2019年12月01日、女子ゴルフの国内メジャー最終戦「LPGAツアーチャンピオンシップ・リコーカップ」が幕を閉じました。この栄えある舞台で圧倒的な輝きを放ったのは、日本参戦1年目のペ・ソンウ選手です。彼女にとって、選ばれし者だけが集うこの大会は、緊張感よりも「お祭りのような楽しさ」に満ちていたといいます。
快進撃の狼煙が上がったのは、2019年12月01日の最終ラウンド中盤でした。8番ホールから圧巻の3連続バーディーを奪い、一気にリーダーボードの最上段へ駆け上がります。しかし、視界の先には渋野日向子選手や古江彩佳選手を追いかける大ギャラリーの熱狂がありました。地鳴りのような歓声が、彼女の闘争心にさらなる火をつけたのです。
「12アンダーまで伸ばさなければ勝てないかもしれない」。周囲の熱気に圧倒されるどころか、彼女はそれを自身のエネルギーへと変換しました。その言葉通り、13番、14番、そして17番で見事なバーディーを積み重ね、メジャー初制覇という最高のフィナーレへ向かって突き進む姿は、まさに新女王の風格が漂っていました。
SNS上では「どんな状況でも笑顔を絶やさないプレースタイルが素敵」「初参戦でメジャー制覇なんて異次元すぎる」といった賞賛の声が相次いでいます。実力はもちろん、過酷な優勝争いの中ですらゴルフを楽しむ彼女の姿勢は、多くのファンの心を掴みました。私も、彼女の勝負強さと精神的な柔軟性には驚かされるばかりです。
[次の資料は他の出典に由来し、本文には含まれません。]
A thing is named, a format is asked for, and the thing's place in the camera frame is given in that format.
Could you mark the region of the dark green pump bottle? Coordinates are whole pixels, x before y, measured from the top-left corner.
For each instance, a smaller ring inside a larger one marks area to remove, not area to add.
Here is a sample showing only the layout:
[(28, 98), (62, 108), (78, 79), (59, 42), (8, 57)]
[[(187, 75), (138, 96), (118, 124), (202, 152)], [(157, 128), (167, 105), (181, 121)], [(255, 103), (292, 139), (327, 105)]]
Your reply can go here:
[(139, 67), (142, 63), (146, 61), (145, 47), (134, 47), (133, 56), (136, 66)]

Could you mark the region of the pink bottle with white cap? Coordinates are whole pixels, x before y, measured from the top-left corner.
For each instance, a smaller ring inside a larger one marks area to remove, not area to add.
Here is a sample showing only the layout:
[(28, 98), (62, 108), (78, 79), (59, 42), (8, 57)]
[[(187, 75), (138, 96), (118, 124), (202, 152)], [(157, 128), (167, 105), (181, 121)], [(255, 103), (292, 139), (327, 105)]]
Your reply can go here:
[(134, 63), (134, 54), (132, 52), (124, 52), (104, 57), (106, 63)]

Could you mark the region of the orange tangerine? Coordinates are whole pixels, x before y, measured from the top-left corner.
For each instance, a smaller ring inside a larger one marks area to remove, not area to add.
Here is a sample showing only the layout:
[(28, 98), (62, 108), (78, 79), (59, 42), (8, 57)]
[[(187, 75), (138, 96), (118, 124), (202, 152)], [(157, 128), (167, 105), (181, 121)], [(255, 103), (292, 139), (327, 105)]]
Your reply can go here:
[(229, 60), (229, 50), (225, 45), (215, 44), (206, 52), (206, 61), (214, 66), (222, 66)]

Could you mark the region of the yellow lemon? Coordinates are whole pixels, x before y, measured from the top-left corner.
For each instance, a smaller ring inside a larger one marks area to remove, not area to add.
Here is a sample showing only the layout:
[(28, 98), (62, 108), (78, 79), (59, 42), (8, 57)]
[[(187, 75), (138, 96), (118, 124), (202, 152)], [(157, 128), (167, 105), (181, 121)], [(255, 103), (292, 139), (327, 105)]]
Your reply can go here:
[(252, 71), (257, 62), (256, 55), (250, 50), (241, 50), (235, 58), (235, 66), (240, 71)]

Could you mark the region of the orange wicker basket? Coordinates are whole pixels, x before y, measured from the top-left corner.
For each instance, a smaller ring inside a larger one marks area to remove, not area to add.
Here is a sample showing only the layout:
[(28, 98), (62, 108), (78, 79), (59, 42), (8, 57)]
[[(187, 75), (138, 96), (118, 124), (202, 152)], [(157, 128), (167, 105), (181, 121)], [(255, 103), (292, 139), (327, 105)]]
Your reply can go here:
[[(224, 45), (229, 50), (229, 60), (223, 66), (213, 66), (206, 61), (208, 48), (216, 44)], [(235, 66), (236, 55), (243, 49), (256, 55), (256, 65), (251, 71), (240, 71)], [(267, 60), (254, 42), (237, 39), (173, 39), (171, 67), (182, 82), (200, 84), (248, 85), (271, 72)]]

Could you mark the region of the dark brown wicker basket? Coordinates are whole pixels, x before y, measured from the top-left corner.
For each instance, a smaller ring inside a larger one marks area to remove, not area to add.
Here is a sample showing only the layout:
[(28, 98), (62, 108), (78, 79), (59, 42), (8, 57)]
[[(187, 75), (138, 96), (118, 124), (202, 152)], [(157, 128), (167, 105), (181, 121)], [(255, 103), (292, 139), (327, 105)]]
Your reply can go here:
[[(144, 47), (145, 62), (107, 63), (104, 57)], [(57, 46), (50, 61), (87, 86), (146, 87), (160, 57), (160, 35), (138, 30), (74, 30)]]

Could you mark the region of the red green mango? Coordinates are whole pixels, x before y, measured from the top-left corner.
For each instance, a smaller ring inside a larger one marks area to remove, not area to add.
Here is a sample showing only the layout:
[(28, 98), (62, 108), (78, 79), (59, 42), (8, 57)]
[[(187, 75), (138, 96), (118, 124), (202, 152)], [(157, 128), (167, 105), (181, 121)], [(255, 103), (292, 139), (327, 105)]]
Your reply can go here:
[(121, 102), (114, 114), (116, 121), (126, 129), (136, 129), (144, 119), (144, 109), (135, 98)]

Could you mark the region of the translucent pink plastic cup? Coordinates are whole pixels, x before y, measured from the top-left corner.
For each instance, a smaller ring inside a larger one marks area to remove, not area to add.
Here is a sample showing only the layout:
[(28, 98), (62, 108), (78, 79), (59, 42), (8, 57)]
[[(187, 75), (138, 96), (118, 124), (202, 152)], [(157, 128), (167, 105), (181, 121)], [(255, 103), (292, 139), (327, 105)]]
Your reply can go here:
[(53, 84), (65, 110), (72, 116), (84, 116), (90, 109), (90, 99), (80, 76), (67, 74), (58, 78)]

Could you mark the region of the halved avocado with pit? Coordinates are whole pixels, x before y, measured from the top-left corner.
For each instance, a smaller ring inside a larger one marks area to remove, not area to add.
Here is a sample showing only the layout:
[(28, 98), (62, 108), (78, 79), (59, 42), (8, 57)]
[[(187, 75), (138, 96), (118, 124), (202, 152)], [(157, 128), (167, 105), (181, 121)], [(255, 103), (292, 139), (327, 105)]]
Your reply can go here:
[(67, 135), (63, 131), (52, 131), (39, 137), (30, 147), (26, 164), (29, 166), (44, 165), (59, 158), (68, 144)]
日本ツアーへの帰属意識と「3年シード」がもたらす自由
2019年08月に初勝利を挙げた際、彼女は自身のシーズンを「100点」と評価していました。しかし、今回のビッグタイトル獲得により、その自己採点は一気に「300点」へと跳ね上がりました。これは単なる謙遜を超えた、自身の成長に対する確かな手応えと、日本という新天地に対する深い愛情の表れと言えるでしょう。
特筆すべきは、今回の優勝で手にした「3年シード」という権利です。これは、翌年以降の大会出場権を長期的に保障する、プロゴルファーにとっての「プラチナチケット」のようなものです。彼女はこの権利を得たことを「日本ツアーの正社員になれた気分」と独特な表現で例え、その喜びを噛みしめていました。
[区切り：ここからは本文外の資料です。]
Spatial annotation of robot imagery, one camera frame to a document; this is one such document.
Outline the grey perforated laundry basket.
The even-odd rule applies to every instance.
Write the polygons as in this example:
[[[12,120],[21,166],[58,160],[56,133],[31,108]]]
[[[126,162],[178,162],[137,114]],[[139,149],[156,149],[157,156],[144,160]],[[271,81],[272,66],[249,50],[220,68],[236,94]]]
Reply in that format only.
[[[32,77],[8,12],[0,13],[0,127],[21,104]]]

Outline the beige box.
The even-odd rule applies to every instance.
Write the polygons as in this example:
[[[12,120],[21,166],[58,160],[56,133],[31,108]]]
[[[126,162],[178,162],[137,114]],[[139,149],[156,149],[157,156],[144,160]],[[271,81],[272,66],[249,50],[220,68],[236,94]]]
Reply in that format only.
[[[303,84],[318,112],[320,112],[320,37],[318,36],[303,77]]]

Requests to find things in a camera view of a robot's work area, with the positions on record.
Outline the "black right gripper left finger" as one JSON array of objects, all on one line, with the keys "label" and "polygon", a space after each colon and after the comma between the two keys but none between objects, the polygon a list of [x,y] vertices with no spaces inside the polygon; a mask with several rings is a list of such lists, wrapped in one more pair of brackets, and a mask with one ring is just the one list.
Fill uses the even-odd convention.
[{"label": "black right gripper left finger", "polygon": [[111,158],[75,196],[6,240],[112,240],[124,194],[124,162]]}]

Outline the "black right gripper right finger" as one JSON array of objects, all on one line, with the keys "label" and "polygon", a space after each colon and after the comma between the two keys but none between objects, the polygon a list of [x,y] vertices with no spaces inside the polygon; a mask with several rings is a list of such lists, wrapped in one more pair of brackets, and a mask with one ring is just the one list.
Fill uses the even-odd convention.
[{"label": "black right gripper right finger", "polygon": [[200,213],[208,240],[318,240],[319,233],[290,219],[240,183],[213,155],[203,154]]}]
「日本に来て本当に良かった」と語る彼女の言葉には、異国の地で挑戦し、結果を出した自信が満ち溢れています。腰を据えて戦える環境が整ったことで、2020年以降はさらに攻撃的で、観客を魅了するようなゴルフを見せてくれるに違いありません。安定した基盤があるからこそ、守りに入らず「攻め」の姿勢を貫けるはずです。
ルーキーイヤーを最高の形で締めくくったペ・ソンウ選手。彼女の存在は、これからの日本女子ゴルフ界にさらなる刺激と国際的な彩りを与えてくれるでしょう。来シーズン、より大胆に進化した彼女がどのようなドラマを見せてくれるのか、今から期待が膨らんで止みません。